RE: Offline Root CA with valid CRL hierachie

["Santosh Chokhani" <chokhani@xxxxxxxxxxxx>]

Steve:

The question is not of Root revocation, but of establishing trust in and
checking the revocation status (if the trust is certificate based) of the
OCSP Responder itself.

In the other comments, I do not see an area where you disagree with me.  If
you do, please point that out to me.

-----Original Message-----
From: Steve Hanna [mailto:steve.hanna@xxxxxxx] 
Sent: Friday, January 03, 2003 2:43 PM
To: Santosh Chokhani
Cc: ietf-pkix@xxxxxxx
Subject: Re: Offline Root CA with valid CRL hierachie


Santosh Chokhani wrote:
> I am thoroughly confused.  First, what I am proposing will work if the 
> RP is using indirect CRL.  I am making a modest assumption that an RP 
> that can process indirect CRL can also process full and complete CRL.

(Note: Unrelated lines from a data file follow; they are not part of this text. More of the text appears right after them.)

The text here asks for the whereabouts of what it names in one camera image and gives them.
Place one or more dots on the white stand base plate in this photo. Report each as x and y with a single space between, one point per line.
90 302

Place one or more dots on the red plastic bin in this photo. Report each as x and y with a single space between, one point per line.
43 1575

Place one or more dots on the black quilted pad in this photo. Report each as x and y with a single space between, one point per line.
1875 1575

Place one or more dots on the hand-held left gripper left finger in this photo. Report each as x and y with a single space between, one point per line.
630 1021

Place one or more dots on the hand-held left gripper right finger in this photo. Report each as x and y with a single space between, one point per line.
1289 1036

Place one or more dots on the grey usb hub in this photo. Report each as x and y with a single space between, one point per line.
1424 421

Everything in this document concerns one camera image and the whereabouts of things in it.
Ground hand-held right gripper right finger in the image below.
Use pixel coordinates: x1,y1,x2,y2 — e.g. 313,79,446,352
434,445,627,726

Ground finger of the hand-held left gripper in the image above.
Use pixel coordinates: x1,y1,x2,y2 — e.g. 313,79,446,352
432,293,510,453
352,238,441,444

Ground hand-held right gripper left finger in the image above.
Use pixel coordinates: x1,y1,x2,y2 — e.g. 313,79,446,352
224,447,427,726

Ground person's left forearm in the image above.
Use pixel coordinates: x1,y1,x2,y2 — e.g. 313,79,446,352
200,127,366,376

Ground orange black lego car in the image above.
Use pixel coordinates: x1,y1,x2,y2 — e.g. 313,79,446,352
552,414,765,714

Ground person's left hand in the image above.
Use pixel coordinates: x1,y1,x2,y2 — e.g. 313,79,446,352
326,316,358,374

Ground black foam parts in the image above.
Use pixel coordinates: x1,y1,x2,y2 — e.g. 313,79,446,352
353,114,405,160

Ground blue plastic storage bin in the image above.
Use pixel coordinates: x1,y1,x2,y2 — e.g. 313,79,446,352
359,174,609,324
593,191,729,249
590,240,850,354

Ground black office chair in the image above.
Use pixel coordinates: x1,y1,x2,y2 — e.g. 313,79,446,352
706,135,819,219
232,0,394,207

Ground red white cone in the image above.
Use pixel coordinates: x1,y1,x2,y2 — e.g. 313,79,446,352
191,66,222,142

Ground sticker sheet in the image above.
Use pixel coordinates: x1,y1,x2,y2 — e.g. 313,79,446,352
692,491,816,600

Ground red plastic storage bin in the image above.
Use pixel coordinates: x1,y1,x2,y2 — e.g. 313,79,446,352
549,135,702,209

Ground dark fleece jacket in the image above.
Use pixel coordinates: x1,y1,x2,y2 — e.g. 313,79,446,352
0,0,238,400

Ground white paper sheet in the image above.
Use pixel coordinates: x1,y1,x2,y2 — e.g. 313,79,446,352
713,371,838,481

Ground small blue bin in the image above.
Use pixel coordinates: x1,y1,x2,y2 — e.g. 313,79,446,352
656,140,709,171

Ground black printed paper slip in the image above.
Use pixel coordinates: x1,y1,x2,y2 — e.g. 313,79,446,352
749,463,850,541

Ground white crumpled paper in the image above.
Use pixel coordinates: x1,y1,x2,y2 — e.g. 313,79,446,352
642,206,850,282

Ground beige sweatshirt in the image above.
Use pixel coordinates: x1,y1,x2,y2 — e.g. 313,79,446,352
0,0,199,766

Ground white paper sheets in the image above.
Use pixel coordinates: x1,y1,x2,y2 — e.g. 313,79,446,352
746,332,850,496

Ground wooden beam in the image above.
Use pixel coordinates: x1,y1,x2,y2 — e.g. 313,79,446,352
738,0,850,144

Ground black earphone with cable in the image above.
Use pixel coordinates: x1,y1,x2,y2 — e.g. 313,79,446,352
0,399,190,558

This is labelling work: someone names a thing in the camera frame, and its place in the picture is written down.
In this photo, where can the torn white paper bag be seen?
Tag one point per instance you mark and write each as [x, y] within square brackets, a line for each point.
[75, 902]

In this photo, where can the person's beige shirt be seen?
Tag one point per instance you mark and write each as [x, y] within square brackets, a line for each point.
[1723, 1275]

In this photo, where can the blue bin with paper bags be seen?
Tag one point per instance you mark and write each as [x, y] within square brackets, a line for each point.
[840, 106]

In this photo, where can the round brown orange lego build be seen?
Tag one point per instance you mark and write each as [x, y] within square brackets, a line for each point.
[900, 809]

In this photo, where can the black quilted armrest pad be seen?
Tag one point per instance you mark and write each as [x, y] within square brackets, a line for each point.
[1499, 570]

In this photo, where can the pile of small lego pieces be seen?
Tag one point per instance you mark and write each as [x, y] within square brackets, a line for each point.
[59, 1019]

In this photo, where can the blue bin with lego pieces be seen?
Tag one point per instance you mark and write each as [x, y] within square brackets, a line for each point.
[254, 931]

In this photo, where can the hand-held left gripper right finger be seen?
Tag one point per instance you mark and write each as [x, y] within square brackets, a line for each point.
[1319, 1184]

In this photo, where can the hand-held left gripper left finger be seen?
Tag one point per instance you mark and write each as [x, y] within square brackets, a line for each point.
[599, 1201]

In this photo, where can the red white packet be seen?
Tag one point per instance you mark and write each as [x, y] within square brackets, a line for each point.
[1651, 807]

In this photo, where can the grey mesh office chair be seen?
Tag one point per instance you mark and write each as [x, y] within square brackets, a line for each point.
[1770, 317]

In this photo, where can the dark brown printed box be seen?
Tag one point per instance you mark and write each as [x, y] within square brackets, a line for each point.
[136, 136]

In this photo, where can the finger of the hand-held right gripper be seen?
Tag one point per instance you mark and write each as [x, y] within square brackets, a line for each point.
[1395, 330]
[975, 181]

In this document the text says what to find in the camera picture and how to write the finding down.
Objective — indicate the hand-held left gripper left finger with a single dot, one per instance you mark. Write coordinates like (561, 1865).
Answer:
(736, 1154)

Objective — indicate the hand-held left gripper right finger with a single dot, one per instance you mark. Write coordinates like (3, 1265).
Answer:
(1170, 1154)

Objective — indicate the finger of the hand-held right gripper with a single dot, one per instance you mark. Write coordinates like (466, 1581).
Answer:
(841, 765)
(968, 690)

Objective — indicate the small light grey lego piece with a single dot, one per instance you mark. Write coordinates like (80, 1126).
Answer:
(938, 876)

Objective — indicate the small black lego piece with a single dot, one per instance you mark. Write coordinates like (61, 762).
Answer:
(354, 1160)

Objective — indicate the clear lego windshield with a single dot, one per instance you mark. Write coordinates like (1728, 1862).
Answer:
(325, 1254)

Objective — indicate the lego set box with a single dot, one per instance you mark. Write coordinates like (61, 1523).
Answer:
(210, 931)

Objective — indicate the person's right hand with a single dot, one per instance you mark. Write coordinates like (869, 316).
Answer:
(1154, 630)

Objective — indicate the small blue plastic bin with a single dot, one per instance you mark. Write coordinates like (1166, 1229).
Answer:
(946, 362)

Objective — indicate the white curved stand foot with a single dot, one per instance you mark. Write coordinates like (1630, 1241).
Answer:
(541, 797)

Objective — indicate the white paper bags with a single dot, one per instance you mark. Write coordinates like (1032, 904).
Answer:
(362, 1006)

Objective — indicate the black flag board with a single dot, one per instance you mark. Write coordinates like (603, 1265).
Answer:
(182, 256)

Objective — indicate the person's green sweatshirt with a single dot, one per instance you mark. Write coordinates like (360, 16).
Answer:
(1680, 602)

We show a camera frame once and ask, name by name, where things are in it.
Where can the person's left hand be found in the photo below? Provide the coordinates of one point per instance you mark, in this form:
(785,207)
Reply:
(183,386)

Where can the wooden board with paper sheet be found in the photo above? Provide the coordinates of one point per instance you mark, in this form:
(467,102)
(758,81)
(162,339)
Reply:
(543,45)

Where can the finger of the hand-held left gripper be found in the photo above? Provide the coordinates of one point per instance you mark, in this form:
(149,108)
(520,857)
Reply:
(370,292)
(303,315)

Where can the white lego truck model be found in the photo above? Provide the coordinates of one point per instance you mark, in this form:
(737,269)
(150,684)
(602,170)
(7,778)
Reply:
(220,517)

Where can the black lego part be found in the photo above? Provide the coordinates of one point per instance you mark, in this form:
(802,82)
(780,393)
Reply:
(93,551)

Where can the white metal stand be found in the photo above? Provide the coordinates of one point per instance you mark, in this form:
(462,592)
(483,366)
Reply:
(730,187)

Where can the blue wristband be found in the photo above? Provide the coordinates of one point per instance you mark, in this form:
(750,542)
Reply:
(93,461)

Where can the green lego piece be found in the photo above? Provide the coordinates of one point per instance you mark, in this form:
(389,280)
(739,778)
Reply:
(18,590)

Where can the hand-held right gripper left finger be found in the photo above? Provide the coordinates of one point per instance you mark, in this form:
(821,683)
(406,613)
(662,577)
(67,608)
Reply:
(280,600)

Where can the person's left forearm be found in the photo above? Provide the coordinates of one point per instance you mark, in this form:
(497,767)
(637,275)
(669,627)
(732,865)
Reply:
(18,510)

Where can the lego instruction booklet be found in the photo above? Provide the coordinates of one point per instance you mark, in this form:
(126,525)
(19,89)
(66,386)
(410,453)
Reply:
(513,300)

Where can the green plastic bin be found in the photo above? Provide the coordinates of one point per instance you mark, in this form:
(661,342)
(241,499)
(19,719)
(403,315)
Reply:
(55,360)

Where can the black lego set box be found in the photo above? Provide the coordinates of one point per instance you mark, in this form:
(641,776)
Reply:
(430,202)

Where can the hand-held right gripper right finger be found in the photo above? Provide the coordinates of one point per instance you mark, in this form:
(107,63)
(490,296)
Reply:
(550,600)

Right. The primary benefit of pre-issued CRLs over indirect CRLs or OCSP is
that pre-issued CRLs work with any RP that can process CRLs (any RFC 3280
compliant RP) whereas the others require support for features not required
by RFC 3280.

> In terms of OCSP, if your solution is OCSP only, I still think the 
> approach I suggest will be a good way to supply the revocation 
> information to the OCSP responders, specially if there are many of 
> them or if you want to the convenience of distributing the revocation 
> information over untrusted networks.

I don't know much about how people generally supply
revocation information to OCSP responders. Certainly,
I expect that your system would work fine. But I expect
that many OCSP responders would support indirect CRLs,
so that might also be a solution. And some people might
just use SSH. I don't know.

> How the OCSP Responder for off-line root revocation should be 
> architected is a separate topic with its own nuances.

I didn't think we were discussing how to revoke a root.
As you say, that's a separate topic. Let's leave it aside
for now, unless there's some pressing need to address it.

-Steve